All constructions were checked by DNA sequencing and transformed into the BL or CP strains.

Culture conditions

For expression studies, chemically competent BL or CP cells were transformed with 5 ng plasmid and grown overnight on agar plates with appropriate antibiotics. A 2 ml preculture in LB medium was started from an isolated colony and grown overnight at 37°C. The day after, the OD600 was measured in an Ultrospec 110 spectrophotometer (Amersham Biosciences) and 100 ml bottles containing 10 ml of LB medium with antibiotics were inoculated at a final OD600 of 0.05 with the preculture. The culture was grown at 37°C for 2 h up to OD600 ≈ 0.5. Then, the temperature was lowered to 25°C or 17°C and the heterologous protein expression induced by addition of 0.5 mM IPTG. For pea ferredoxin, a mixture of Fe2+-EDTA (0.024% p/v and 0.06 mM respectively) was also added along with the inducer.
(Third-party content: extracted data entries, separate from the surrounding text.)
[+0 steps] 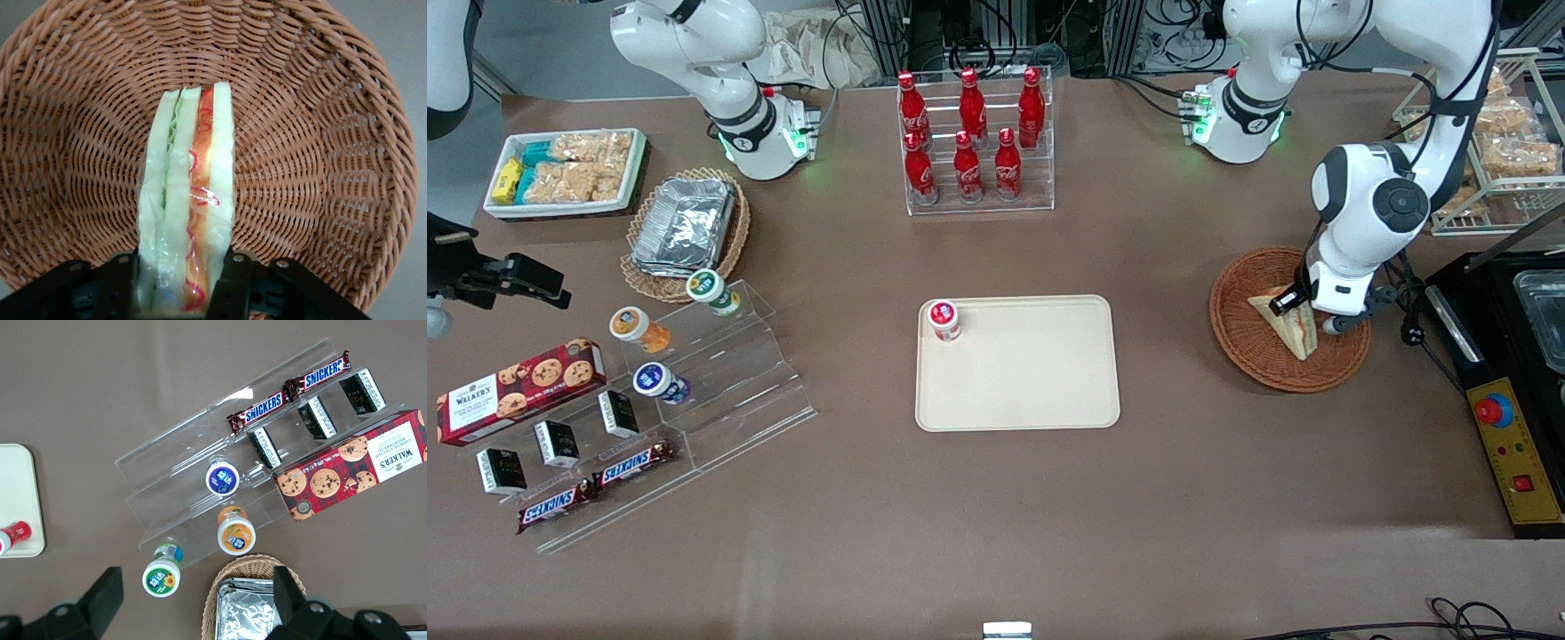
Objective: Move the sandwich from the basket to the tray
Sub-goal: 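Lower the left gripper and close it on the sandwich, then lift the sandwich up out of the basket with the left gripper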
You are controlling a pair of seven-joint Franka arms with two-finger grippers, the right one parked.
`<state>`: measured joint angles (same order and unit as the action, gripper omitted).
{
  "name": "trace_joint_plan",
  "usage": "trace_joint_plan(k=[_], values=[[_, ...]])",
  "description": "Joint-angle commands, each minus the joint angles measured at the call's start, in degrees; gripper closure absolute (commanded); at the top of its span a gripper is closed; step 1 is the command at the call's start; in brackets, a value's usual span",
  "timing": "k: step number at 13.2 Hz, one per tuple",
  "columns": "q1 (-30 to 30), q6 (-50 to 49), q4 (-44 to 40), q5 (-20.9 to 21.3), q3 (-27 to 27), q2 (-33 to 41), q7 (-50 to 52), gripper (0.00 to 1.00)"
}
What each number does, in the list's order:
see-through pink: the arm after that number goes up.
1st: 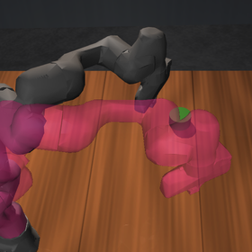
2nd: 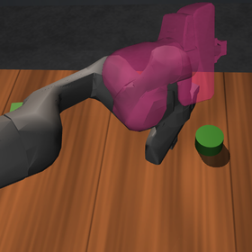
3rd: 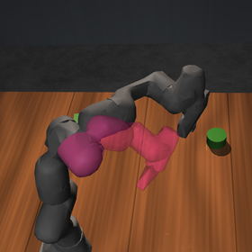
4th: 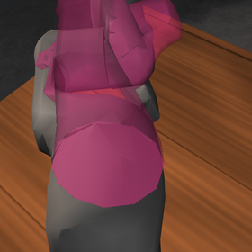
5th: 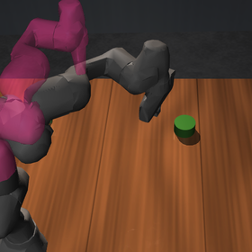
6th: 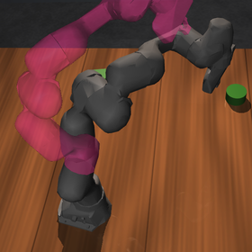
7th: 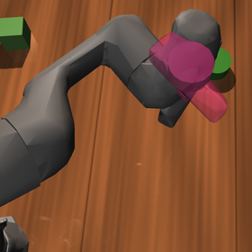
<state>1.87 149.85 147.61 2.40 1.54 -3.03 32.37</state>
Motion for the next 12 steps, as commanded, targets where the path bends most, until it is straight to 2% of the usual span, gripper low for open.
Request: trace_joint_plan(k=[1, 3, 6, 10, 12], values=[[0.06, -1.55, -0.30, 1.28, -0.57, 2.66, 0.68, 1.00], [0.06, -7.00, -2.49, 3.04, -0.48, 6.62, -1.41, 1.00], [-0.11, -19.81, -9.77, 3.05, -0.31, 9.79, -8.26, 1.00], [0.50, -45.02, -29.61, 3.13, -0.74, 7.88, -12.85, 1.00], [0.50, -52.78, -37.10, 3.05, -3.46, 7.69, -13.82, 1.00]])
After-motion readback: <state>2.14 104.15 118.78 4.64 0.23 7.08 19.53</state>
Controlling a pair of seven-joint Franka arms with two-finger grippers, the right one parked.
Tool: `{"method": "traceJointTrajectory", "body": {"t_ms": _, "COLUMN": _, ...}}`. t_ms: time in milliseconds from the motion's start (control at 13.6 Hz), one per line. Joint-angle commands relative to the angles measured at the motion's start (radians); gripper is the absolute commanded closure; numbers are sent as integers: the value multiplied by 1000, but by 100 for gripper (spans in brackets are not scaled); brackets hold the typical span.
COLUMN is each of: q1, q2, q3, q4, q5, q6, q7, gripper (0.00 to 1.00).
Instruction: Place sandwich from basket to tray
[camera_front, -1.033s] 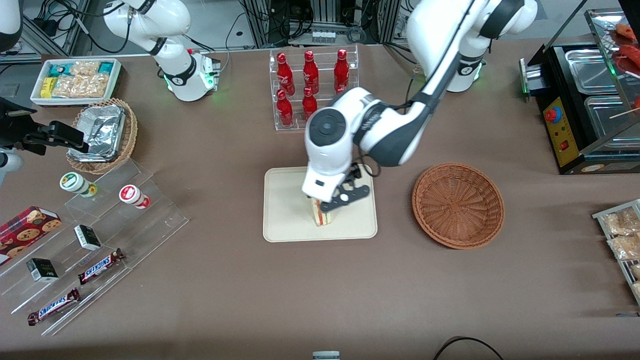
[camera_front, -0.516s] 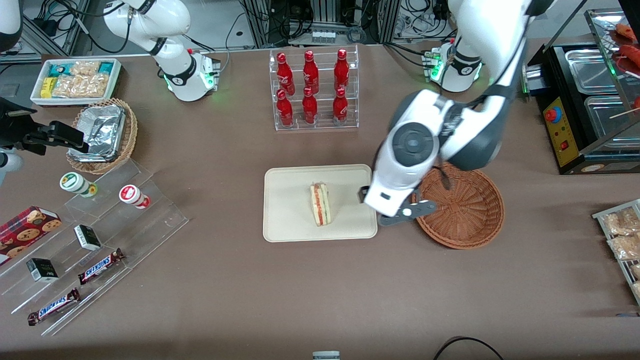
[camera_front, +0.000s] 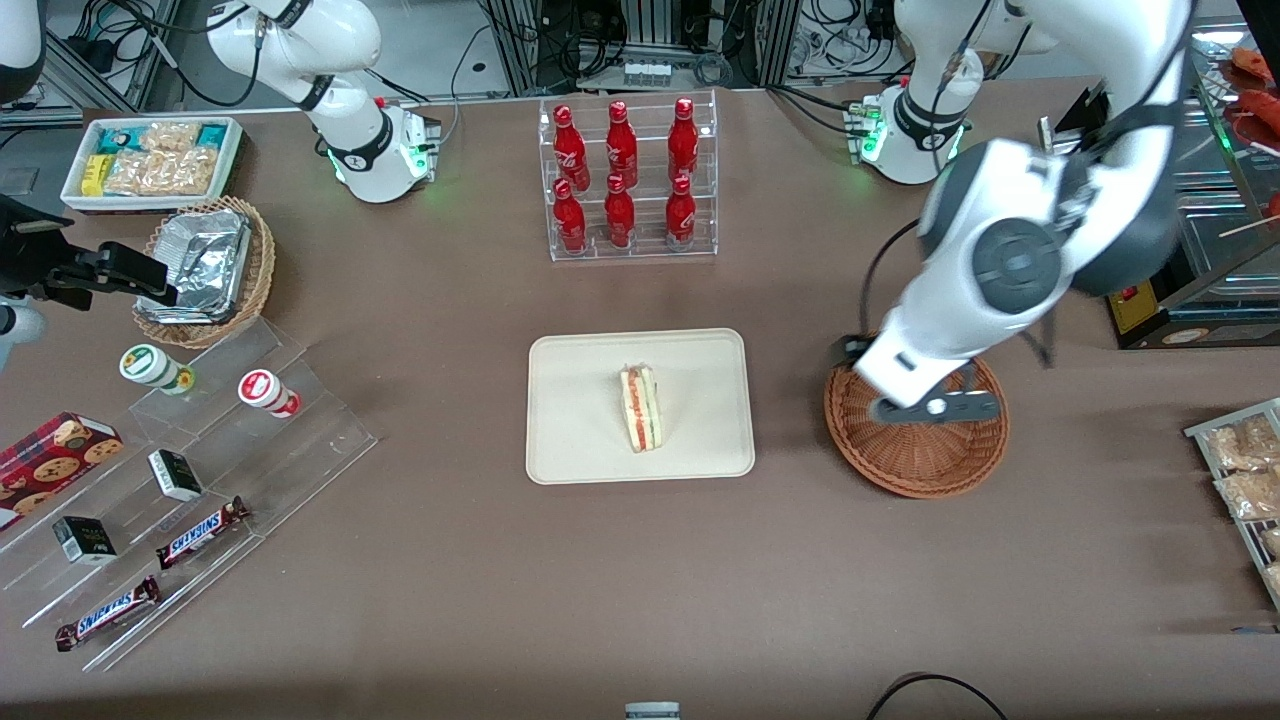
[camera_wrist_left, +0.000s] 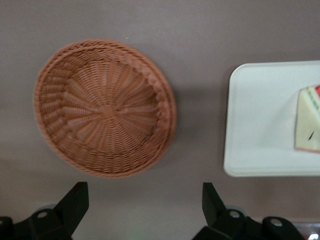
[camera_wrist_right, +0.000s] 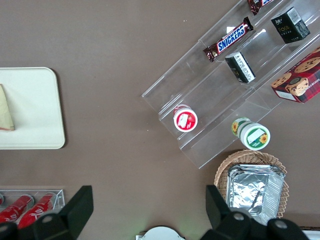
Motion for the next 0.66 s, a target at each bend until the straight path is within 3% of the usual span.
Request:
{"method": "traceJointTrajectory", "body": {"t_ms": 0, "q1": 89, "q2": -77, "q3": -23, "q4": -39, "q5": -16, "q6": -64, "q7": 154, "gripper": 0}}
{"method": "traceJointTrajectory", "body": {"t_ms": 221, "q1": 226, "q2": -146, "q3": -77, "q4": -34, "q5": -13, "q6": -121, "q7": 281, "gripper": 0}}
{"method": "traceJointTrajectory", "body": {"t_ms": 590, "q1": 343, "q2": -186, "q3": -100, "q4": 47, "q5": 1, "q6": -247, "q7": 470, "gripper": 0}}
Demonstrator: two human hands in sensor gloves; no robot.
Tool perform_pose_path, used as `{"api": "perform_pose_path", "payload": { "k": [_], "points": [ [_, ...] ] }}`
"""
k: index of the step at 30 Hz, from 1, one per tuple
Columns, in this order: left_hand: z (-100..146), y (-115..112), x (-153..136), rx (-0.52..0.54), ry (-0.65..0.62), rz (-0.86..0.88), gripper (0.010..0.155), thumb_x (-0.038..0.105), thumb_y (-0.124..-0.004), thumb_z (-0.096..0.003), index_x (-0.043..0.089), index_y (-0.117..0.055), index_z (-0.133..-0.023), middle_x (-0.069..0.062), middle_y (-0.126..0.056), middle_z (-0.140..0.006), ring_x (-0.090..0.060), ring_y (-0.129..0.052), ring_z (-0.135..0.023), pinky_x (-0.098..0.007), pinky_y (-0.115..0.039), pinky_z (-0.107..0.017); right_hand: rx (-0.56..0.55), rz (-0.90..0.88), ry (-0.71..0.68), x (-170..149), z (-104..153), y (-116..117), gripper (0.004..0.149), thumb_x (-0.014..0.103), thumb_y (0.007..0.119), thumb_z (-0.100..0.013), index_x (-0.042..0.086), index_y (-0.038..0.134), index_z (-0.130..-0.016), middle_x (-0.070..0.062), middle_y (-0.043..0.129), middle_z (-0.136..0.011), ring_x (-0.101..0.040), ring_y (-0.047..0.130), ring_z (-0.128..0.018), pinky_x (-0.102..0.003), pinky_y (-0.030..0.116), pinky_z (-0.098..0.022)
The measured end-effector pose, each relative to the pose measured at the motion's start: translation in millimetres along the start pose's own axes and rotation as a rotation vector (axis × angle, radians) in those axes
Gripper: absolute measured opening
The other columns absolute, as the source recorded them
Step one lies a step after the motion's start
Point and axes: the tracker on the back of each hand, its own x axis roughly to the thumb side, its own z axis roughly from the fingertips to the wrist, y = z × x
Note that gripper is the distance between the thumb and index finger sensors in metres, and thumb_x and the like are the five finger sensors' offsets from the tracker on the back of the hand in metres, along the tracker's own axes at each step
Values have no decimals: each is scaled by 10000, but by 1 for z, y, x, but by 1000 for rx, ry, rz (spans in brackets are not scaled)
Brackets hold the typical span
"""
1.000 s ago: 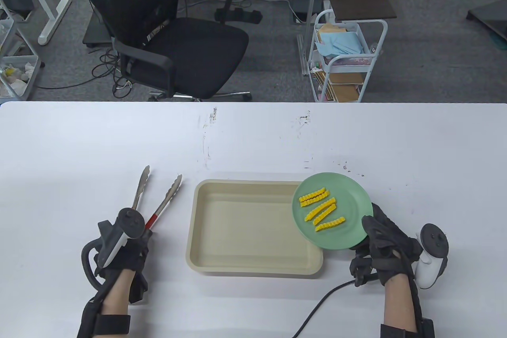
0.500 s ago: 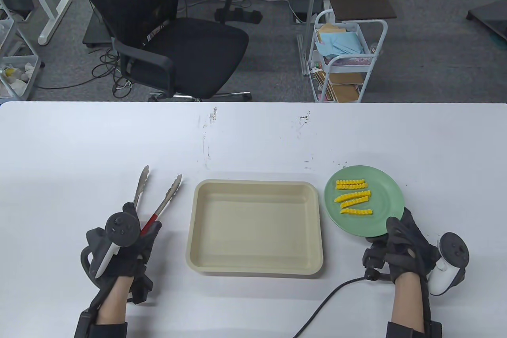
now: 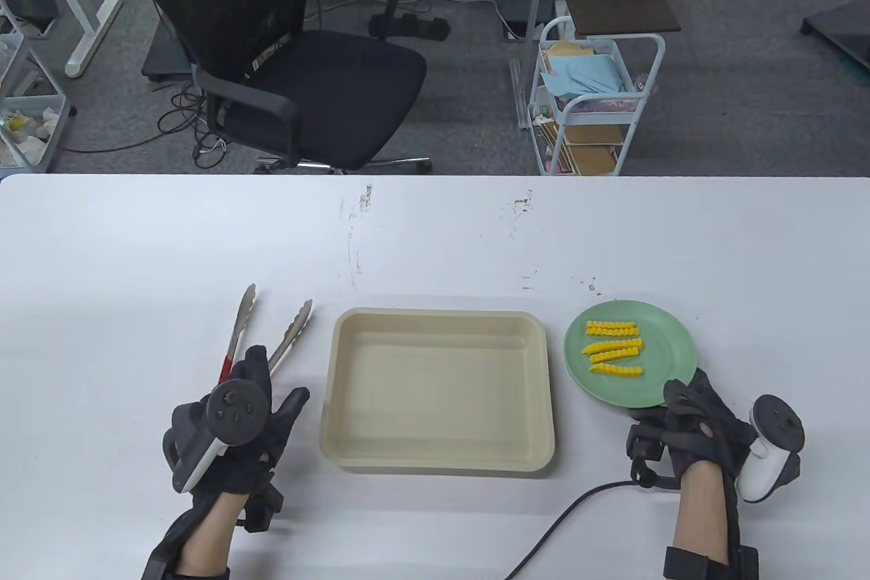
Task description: Hold plate and receive fries gripped by tongs from baking tray
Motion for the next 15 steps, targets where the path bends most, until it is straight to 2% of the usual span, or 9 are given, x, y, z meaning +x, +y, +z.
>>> {"api": "perform_pose_path", "payload": {
  "k": [4,9,15],
  "points": [
    [-1,-3,1,-27,-7,16,853,596,-624,-589,101,-228,-1160,-186,-438,-1171,-438,-574,-1021,-697,-428,-712,41,-2,6,-1,-1,4,632,179,709,-471,-16,382,-976,-266,694,-830,-409,1074,-443,-428,972,-246],
    [-1,-4,2,-40,-15,19,854,597,-622,-589,100,-224,-1160,-187,-433,-1172,-443,-568,-1022,-695,-428,-709,9,64,5,3,2,6,658,178,723,-470,-61,353,-959,-289,697,-812,-396,1071,-487,-435,966,-267],
    [2,-4,7,-47,-39,32,855,596,-620,-591,97,-221,-1159,-191,-429,-1171,-450,-557,-1023,-695,-424,-705,40,145,18,4,6,6,794,356,725,-488,-65,248,-964,-318,587,-867,-465,988,-547,-506,883,-315]
  ]
}}
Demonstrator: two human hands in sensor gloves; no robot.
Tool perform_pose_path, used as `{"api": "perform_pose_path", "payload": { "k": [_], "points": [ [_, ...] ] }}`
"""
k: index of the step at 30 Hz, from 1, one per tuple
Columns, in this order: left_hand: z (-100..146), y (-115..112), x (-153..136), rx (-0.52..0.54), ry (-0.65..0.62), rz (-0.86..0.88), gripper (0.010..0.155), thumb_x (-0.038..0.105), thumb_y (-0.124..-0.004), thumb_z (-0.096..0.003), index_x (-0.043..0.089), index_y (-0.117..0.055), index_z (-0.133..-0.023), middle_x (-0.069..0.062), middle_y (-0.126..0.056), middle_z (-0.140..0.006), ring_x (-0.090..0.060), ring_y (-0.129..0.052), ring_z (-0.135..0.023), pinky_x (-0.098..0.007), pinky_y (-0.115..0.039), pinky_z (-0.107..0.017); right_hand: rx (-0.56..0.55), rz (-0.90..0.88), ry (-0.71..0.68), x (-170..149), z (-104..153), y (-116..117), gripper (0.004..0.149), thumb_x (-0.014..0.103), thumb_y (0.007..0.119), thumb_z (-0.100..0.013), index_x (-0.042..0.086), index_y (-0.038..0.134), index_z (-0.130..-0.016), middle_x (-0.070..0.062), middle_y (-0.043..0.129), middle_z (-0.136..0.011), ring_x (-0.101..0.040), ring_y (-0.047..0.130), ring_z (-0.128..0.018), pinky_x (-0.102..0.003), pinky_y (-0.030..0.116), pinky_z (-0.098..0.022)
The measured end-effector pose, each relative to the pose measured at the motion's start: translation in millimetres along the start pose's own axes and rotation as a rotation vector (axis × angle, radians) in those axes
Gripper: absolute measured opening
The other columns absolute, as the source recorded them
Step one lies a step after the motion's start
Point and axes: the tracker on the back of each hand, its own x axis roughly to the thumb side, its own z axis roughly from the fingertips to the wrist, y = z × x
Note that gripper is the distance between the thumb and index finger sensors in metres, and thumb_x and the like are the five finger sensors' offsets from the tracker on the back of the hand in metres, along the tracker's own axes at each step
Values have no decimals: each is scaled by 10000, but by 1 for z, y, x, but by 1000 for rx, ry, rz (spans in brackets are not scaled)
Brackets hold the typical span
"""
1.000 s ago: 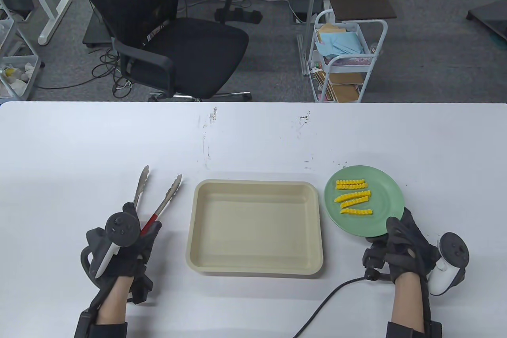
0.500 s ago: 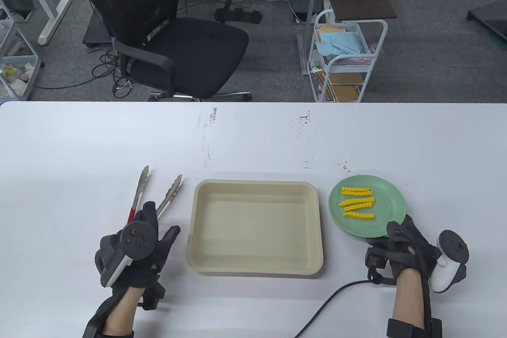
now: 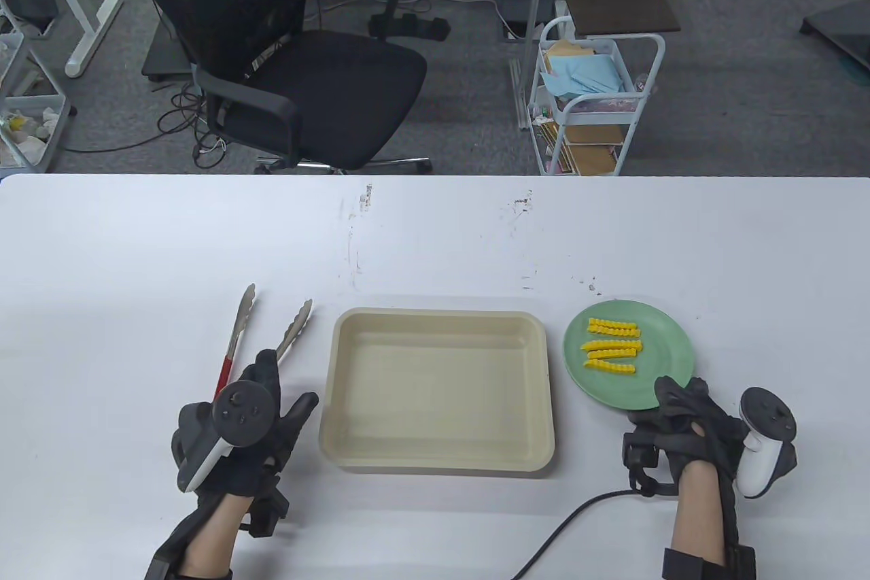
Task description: Hold plate and receive fries gripped by tongs from baking tray
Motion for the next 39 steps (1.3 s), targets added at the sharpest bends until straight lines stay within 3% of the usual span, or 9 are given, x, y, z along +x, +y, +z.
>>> {"api": "perform_pose_path", "payload": {
  "k": [6,9,12,16,21,25,29,32,39],
  "points": [
    [1,-3,5,-19,-20,-8,856,597,-619,-591,96,-220,-1159,-192,-432,-1171,-450,-559,-1022,-695,-424,-705,-60,245,-21,12,14,1,847,473,716,-484,-51,272,-980,-347,542,-882,-460,991,-485,-499,875,-256],
    [1,-6,7,-30,-26,-12,855,596,-618,-591,96,-221,-1159,-192,-432,-1171,-451,-558,-1022,-698,-420,-706,-139,439,-36,21,24,5,791,512,710,-475,15,401,-1007,-275,639,-867,-350,1003,-310,-407,871,-147],
    [2,-8,11,-24,-46,-41,851,598,-618,-590,100,-227,-1160,-184,-440,-1171,-443,-568,-1023,-698,-425,-708,-259,592,-160,34,39,13,748,541,689,-469,69,467,-1005,-156,734,-802,-236,990,-209,-318,850,-71],
    [5,-11,19,-11,-121,-46,877,641,-625,-573,128,-234,-1167,-149,-446,-1185,-432,-557,-1041,-708,-408,-716,-315,655,-364,47,61,36,723,530,699,-463,81,506,-997,-145,763,-791,-249,994,-208,-329,848,-67],
    [11,-20,36,12,-292,-12,901,681,-628,-552,165,-227,-1172,-129,-361,-1210,-437,-441,-1089,-727,-328,-729,-306,798,-668,57,95,79,717,523,702,-457,106,502,-1005,-172,708,-870,-322,1012,-410,-389,867,-161],
    [20,-23,50,206,-450,46,861,658,-649,-542,149,-329,-1158,-131,-436,-1186,-429,-515,-1062,-727,-365,-718,-237,905,-832,57,121,107,725,529,698,-458,136,471,-1023,-174,632,-933,-386,933,-635,-512,831,-356],
    [24,-27,59,157,-466,48,874,653,-642,-547,138,-292,-1160,-149,-371,-1200,-449,-453,-1081,-733,-342,-714,-184,1007,-943,52,138,130,752,551,703,-449,165,437,-1038,-162,534,-995,-446,781,-818,-615,716,-504],
    [22,-35,61,43,-436,-6,875,664,-628,-553,199,-213,-1167,-85,-245,-1241,-452,-306,-1137,-753,-284,-717,-116,1142,-965,46,141,145,791,590,697,-438,202,382,-1052,-121,460,-1049,-530,639,-924,-673,633,-569],
    [16,-33,57,44,-429,-32,871,670,-621,-550,226,-194,-1165,-41,-178,-1241,-372,-216,-1156,-743,-243,-726,-57,1272,-896,36,132,156,826,612,679,-439,236,283,-1059,-111,289,-1083,-473,367,-1028,-738,432,-634]
  ]
}}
Non-induced cultures were used as controls. After 6 h (25°C) or 18 h (17°C) of continuous growth, the final OD600 was recorded. For fresh cell weight determination, cells were collected in pre-weighted 15 ml conical tubes and harvested by centrifugation. Then, the supernatant was discarded and the weight determined using an analytical balance. This procedure was repeated twice in order to eliminate all traces of liquid. Cell pellets were stored at -70°C until protein analysis.

Protein analysis

Cell density for each culture was normalized to an OD600 of 20 into lysis buffer (50 mM Tris HCl pH 7.5, 150 mM NaCl, 1 mM phenylmethylsulphonyl fluoride). The cell suspension was disrupted by sonication for 5 min on ice until complete cell lysis was achieved. An aliquot (10 μl) of total lysates were used to analyze total protein expression by SDS-PAGE. In parallel, lysates were subjected to centrifugation (10,000 g, 30 min, 4°C), the supernatants separated and analyzed for protein concentration by a standard procedure [28]. Supernatant samples containing 20 μg of total protein were analyzed by SDS-PAGE. Pellets were resuspended in the same amount of buffer as the supernatants and equivalent volumes loaded onto the electrophoresis gels. All gels contained a molecular weight marker (Full Range Rainbow Molecular Marker, GE Healthcare, USA) and BSA as an internal standard. Different percentages of polyacrylamide gels were used depending on the molecular weight of the protein of interest as stated in each case. Samples were also analyzed by Western blotting. Immunodetections were carried out using a His-Probe antibody (Santa Cruz Biotechnology, CA) followed by an anti-rabbit alkaline phosphatase-conjugated antibody (GE Healthcare, USA). Detection with the chromogenic substrate 5-bromo-4-chloro-3-indolyl phosphate/nitro blue tetrazolium chloride was carried out as recommended by the suppliers. Quantification was performed by scanning the blots after immunodetection and subsequent analysis of the data with GelPro Analyzer software (Media Cybernetics, Silver Spring, MA).